With crisis, an array of Cs have emerged
The philosophy at Deloitte has been – “Care, Connect, Commit” and their concept “People first” is the code behind everything they do. “We believe in taking care of people. There is a lot of focus on employees from a wellness point of view,” informed Suniet. Mental health is also an important factor, and they have a promotional counseling helpline in place and queries, in the times of COVID, have increased three times.
At Shell too, the crisis has shifted the focus to 3 Cs – Colleagues, Customers, Community. “We were in unchartered waters, and we realised we have to stay focused on our purpose and people, which led us to our strategy,” said Arpana. The ‘Single Source of Truth’ helped and the daily communication became the go-to source for people. Beyond the WFH, they build human connect through small things like – ‘Coffee Chats’ and ‘Virtual Chai’.
Business innovations have been surfacing, like the participants exposed. It time for the unusual too. You have auto businesses getting into healthcare and the story-telling has been enhanced, observed Rachana, which is “really fantastic!”
Summing up in one line was Deebba – “Less is more”. When it came to communication, Oracle took a step back to relook at what they wanted to say. With technology as the glue that has kept the world together, the innovations at the product level were happening. As far as communications went, they decided they are going to narrow it down to customers and employees.
Any signs of recovery?
The global COVID-19 pandemic has created an unprecedented shock to many business sectors.
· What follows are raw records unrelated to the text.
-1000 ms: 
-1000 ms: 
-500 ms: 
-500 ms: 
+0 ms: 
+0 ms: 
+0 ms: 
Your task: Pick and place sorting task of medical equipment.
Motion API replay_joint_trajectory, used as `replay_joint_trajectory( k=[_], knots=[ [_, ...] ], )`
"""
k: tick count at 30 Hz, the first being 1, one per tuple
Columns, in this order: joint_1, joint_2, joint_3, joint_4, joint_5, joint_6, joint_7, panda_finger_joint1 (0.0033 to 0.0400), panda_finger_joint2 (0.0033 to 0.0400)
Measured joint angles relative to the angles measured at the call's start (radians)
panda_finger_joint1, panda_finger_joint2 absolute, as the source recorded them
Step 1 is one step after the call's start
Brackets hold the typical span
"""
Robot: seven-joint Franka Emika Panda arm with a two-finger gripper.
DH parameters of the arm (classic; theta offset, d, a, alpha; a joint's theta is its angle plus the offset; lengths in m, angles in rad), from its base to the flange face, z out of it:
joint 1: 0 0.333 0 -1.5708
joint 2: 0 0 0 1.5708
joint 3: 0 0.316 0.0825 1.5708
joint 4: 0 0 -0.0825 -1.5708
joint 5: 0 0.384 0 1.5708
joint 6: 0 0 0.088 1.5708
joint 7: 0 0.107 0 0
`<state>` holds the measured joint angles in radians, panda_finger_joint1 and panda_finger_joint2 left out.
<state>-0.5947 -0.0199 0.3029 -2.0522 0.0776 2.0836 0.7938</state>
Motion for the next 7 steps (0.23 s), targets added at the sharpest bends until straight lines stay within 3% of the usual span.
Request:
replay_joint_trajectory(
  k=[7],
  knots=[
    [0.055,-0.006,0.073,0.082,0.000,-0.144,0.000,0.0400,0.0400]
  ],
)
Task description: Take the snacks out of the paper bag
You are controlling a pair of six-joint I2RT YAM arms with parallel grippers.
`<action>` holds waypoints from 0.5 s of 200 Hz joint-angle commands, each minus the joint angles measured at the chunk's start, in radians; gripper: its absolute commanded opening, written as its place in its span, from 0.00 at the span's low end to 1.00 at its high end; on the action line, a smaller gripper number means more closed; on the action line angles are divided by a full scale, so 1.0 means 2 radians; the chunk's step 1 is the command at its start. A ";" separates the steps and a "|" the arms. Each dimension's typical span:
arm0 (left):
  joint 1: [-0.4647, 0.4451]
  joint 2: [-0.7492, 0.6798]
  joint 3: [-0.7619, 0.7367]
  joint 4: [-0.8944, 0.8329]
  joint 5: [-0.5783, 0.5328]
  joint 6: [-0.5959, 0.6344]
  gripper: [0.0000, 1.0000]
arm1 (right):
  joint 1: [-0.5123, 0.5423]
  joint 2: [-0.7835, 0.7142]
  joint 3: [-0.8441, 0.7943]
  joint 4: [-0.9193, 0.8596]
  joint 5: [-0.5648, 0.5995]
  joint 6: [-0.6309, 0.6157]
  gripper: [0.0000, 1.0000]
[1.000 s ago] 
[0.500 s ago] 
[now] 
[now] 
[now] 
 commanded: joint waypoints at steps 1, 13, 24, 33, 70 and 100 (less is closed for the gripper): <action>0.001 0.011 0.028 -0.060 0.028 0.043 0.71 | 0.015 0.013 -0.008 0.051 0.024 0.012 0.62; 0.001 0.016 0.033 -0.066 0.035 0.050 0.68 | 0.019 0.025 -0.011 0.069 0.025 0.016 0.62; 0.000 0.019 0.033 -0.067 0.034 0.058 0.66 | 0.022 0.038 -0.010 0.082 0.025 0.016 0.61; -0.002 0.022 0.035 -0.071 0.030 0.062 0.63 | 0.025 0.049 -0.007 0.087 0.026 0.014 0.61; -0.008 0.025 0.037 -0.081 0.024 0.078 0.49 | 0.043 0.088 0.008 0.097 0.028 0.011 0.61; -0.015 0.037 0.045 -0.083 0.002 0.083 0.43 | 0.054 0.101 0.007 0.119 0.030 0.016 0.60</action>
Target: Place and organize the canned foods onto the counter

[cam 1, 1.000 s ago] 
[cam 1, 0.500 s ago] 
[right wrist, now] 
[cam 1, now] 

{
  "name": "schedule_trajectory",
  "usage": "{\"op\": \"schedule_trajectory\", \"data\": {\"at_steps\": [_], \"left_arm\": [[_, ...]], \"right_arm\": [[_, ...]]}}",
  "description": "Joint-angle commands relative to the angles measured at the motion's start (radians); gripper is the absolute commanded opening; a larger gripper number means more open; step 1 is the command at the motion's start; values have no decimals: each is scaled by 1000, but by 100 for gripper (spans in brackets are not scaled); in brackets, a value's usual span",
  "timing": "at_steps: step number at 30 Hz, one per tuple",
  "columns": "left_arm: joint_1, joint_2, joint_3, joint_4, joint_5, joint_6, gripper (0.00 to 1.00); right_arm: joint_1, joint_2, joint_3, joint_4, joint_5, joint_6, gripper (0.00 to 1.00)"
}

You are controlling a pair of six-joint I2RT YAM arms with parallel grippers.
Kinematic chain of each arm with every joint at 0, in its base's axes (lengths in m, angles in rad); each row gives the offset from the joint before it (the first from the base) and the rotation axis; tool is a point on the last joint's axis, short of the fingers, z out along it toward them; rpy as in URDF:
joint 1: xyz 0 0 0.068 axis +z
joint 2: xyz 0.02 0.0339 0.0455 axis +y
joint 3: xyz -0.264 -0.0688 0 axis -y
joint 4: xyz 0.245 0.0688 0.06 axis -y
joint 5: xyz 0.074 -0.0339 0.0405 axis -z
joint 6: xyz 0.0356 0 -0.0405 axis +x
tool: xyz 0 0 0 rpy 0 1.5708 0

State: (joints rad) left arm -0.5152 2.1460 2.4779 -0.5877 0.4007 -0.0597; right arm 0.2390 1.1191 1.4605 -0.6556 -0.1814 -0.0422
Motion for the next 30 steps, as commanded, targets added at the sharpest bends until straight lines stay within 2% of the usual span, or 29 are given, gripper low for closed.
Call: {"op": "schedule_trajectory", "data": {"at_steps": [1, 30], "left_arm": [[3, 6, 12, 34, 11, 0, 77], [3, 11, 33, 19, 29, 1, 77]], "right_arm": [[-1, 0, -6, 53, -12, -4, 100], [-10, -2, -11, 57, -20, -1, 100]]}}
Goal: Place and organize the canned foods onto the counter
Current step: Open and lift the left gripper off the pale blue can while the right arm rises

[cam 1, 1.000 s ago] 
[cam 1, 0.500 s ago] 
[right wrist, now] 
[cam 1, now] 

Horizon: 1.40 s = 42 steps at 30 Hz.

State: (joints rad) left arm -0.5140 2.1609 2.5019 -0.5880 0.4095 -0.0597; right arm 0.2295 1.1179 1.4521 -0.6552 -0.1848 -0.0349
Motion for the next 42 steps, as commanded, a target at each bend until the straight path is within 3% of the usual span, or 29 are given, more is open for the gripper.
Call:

Any signs of recovery at this point of time? Any hope of communication budgets increasing?
The investment in communication budget will go up substantially in the next stage, opined Rachana and added that employee sentiment will go up considerably and also the share of co-creating content. The real change came in the tone we communicated said Gayathri – Being adaptable, agile – that is what has changed.
During these testing times, the advisory role of communication has indeed been elevated, according to Arun. But, we are at the crossroads today.
Any signs of happiness looming ahead? Right now, it’s working at where our new priorities lie to predict what lies ahead, said Arpana, signing off.